Currently I am looking at 2 American Bass XFL 12's or 2 Sundown Sa-12's Which would you guys choose? I have heard the xfl's but not the sundowns it just seems like the sundowns have a good reputation.


----------



## Navy Chief (Jun 14, 2010)

I am not sure what your budget is but take a look at what Dayton Audio is offering. They are not dedicated SPL subs like what you mentioned but they have some awesome output and are still very musical. Take a look at their new Ultimax 12" https://www.Parts-Express.com/pe/showdetl.cfm?partnumber=295-512, and if you want to go big they just came out with an 18" https://www.Parts-Express.com/pe/showdetl.cfm?partnumber=295-472. I have been very impressed with their customer service and their products.


----------



## Eli346 (Oct 16, 2012)

Well id be looking at about $400 for 2 of the sa's my friend said he paid $130 a piece for his xfl 12's so he's going to check into that. I need dvc 4 ohm's because my soundstream 2000d is only stable to 1 ohm so it limits options a little.


----------



## Oliver (Jun 25, 2007)

2 Sundown SA 12"s flexing big of a SAZ1500D - YouTube

*NICE !*


----------



## Eli346 (Oct 16, 2012)

Hair Trick in a cavalier - YouTube

This is my friends with the XFL 12's its crazy tuned to 31 put on a song with good lows and the whole dash moves half an inch.

Im trying to get a better quote on the xfl's to see how the prices compare. Once thing that is making me lean towards the sundowns is recone kits are easy to get ahold of.


----------



## Oliver (Jun 25, 2007)

I have been pleased with Sundown in my experiences

G'Luck


----------



## edouble101 (Dec 9, 2010)

I have owned numerous Sundown subwoofers. All of them have been very impressive!


----------



## Eli346 (Oct 16, 2012)

Looks like prices are going to be about equal now i just have to decide which ones. The Sundown has a 2.5" coil and the American Bass has a 3". The XFL is rated for 1000 rms and the SA is rated for 600 rms but i know they both will handle much more than rated. Hmmmm decisions decisions!


----------



## Oliver (Jun 25, 2007)

*"On paper"*, I'd run American Bass all day/every day with 2,500 watts ...

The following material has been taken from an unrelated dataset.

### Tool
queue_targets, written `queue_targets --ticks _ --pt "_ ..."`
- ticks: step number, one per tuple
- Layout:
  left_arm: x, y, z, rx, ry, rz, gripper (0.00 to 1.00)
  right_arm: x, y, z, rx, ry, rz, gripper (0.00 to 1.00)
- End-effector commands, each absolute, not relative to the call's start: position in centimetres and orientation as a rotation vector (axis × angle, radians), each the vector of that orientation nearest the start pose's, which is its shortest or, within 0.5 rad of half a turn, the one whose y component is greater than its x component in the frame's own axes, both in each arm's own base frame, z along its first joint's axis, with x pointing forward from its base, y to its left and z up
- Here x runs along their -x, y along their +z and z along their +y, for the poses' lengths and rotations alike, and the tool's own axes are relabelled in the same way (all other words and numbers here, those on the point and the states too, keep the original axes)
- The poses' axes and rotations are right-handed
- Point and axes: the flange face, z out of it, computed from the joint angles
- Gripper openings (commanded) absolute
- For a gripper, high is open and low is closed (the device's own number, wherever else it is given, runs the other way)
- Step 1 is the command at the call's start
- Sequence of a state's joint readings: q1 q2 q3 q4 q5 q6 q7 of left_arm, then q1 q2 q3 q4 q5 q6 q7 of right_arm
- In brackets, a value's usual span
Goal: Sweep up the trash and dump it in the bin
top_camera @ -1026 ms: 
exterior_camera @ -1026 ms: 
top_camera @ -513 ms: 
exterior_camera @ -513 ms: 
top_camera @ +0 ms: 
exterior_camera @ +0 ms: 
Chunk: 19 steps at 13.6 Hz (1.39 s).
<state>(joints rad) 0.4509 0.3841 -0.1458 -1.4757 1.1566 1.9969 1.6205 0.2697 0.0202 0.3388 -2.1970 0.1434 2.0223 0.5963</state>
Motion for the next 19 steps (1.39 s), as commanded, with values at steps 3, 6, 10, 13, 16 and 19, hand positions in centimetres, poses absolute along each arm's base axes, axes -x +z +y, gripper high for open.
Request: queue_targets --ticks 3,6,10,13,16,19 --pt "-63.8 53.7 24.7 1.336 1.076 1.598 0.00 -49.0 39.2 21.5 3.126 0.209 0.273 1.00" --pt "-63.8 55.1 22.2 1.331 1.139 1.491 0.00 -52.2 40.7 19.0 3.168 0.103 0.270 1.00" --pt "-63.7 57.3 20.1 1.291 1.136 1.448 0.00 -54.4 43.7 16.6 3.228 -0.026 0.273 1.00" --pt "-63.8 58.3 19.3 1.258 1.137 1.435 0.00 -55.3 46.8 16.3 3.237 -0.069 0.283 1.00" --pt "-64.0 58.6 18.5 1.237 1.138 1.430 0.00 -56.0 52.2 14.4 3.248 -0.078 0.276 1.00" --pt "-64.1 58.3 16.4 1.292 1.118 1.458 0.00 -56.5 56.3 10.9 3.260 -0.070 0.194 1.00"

*"In reality"*, I run the other one, something to do with the videos on you tube and "the person designing them/*Jacob Fuller*"


----------



## Micksh (Jul 27, 2011)

With that power, I'd go Sundown. They should be a little more efficient. The XFL's would be better if you plan on running much more power in the future though I believe.


----------